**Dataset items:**
※ ※ ※
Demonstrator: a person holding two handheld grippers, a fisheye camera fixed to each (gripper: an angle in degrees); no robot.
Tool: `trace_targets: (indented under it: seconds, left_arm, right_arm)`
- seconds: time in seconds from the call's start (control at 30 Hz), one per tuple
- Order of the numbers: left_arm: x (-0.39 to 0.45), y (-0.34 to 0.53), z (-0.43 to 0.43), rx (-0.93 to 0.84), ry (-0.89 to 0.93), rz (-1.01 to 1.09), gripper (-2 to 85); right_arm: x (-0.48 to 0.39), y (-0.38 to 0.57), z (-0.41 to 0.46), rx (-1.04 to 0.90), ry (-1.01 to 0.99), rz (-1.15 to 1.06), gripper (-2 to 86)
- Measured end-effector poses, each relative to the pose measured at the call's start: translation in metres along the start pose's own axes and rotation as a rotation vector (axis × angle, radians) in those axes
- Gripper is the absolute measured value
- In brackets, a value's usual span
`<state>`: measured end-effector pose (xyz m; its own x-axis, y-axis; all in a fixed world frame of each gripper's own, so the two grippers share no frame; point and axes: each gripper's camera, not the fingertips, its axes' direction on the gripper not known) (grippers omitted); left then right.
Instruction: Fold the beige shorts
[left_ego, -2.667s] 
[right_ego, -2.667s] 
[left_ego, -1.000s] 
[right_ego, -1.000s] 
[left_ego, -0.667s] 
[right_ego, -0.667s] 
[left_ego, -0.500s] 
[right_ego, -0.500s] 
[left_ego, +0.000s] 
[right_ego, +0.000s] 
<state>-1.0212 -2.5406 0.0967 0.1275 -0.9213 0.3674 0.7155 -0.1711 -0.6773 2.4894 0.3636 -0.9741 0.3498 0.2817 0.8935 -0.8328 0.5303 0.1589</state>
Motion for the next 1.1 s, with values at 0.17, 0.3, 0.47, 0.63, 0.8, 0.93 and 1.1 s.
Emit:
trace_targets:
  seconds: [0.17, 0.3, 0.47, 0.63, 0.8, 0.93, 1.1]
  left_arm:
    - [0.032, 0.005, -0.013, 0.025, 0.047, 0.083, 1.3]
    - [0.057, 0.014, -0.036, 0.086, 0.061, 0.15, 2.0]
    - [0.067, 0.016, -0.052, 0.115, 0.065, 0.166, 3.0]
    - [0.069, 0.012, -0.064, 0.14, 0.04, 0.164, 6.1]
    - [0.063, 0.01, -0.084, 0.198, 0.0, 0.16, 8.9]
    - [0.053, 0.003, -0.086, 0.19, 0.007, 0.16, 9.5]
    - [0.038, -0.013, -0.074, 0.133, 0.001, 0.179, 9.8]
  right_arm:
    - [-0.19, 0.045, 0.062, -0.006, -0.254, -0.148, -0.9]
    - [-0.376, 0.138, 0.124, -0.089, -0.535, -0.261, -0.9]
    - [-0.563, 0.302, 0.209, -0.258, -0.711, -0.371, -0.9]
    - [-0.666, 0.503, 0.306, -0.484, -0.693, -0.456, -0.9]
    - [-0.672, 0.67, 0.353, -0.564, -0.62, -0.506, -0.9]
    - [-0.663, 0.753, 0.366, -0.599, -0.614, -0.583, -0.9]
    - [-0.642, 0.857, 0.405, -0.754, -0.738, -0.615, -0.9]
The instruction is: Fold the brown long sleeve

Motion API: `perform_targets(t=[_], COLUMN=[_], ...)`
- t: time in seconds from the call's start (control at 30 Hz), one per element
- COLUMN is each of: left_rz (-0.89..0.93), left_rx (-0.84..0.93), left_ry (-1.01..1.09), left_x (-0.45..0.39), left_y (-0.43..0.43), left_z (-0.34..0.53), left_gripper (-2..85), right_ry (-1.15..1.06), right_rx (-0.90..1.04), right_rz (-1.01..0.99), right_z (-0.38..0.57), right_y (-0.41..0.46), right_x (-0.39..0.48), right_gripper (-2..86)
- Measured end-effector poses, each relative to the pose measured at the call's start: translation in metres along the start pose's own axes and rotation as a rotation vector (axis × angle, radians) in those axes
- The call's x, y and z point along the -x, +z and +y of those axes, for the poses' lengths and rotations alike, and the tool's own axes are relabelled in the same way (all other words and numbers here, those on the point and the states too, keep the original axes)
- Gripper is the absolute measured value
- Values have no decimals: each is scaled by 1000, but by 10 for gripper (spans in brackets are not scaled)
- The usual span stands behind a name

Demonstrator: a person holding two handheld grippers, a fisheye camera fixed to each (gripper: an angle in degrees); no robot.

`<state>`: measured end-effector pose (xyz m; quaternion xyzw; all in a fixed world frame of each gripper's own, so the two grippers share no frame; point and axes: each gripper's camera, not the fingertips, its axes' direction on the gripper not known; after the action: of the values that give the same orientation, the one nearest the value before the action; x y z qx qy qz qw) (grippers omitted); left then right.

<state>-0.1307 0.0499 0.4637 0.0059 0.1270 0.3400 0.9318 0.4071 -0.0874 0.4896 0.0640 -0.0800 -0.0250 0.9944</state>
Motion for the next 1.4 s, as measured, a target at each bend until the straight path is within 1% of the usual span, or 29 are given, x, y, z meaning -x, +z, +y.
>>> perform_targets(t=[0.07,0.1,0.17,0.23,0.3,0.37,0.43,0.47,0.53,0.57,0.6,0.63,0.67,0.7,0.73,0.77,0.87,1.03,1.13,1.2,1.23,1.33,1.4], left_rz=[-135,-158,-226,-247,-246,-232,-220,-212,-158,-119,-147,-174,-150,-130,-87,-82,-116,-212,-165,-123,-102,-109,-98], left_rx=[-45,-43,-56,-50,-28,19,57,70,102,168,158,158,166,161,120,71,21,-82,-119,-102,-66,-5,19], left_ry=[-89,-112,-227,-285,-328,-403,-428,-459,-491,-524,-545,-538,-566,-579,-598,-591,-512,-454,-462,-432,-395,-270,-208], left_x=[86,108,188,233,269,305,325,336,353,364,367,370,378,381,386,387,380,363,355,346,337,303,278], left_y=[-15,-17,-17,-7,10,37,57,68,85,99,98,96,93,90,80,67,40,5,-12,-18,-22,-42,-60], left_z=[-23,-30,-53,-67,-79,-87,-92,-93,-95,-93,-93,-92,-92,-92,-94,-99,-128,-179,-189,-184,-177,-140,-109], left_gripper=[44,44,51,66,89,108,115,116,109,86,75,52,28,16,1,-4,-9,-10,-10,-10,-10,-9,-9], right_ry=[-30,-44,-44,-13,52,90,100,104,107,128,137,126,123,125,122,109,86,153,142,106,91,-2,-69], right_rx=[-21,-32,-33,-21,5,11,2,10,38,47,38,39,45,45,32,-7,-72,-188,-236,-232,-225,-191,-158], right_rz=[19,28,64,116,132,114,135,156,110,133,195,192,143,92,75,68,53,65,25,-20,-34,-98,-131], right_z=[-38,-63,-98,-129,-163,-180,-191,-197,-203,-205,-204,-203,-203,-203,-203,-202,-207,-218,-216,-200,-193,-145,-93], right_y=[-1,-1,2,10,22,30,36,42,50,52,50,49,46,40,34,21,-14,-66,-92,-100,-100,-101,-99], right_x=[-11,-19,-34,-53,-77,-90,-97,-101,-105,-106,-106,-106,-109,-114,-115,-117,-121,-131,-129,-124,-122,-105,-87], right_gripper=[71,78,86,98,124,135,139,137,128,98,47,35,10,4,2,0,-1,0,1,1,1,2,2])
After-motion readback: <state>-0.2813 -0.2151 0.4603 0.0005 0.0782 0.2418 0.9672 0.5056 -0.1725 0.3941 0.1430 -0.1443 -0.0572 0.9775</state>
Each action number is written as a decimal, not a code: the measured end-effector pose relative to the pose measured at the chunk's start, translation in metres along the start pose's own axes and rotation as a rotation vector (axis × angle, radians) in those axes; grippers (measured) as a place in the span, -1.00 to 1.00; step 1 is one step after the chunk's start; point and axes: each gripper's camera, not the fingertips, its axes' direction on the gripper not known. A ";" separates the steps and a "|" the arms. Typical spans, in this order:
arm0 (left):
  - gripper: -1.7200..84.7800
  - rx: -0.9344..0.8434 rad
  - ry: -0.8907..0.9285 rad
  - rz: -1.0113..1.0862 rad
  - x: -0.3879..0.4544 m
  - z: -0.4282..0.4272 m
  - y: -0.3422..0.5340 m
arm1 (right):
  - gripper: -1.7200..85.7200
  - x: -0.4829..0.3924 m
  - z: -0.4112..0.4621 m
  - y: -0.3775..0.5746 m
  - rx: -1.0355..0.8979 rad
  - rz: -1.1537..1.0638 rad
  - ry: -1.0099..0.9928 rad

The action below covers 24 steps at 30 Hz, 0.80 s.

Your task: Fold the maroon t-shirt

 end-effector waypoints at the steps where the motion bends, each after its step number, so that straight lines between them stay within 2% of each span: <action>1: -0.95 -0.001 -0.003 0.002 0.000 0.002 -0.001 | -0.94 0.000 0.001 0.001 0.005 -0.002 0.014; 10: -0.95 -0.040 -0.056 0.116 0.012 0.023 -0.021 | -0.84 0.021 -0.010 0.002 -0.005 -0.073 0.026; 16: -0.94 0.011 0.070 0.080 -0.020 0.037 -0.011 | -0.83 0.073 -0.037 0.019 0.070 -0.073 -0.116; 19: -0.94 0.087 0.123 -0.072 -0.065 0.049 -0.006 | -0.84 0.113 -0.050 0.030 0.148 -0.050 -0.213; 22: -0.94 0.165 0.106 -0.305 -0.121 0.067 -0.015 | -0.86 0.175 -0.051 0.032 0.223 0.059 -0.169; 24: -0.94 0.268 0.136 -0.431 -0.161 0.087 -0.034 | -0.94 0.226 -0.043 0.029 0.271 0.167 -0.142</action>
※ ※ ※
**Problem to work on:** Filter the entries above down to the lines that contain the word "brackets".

**Written reply:**
- In brackets, a value's usual span
- Values have no decimals: each is scaled by 1000, but by 10 for gripper (spans in brackets are not scaled)

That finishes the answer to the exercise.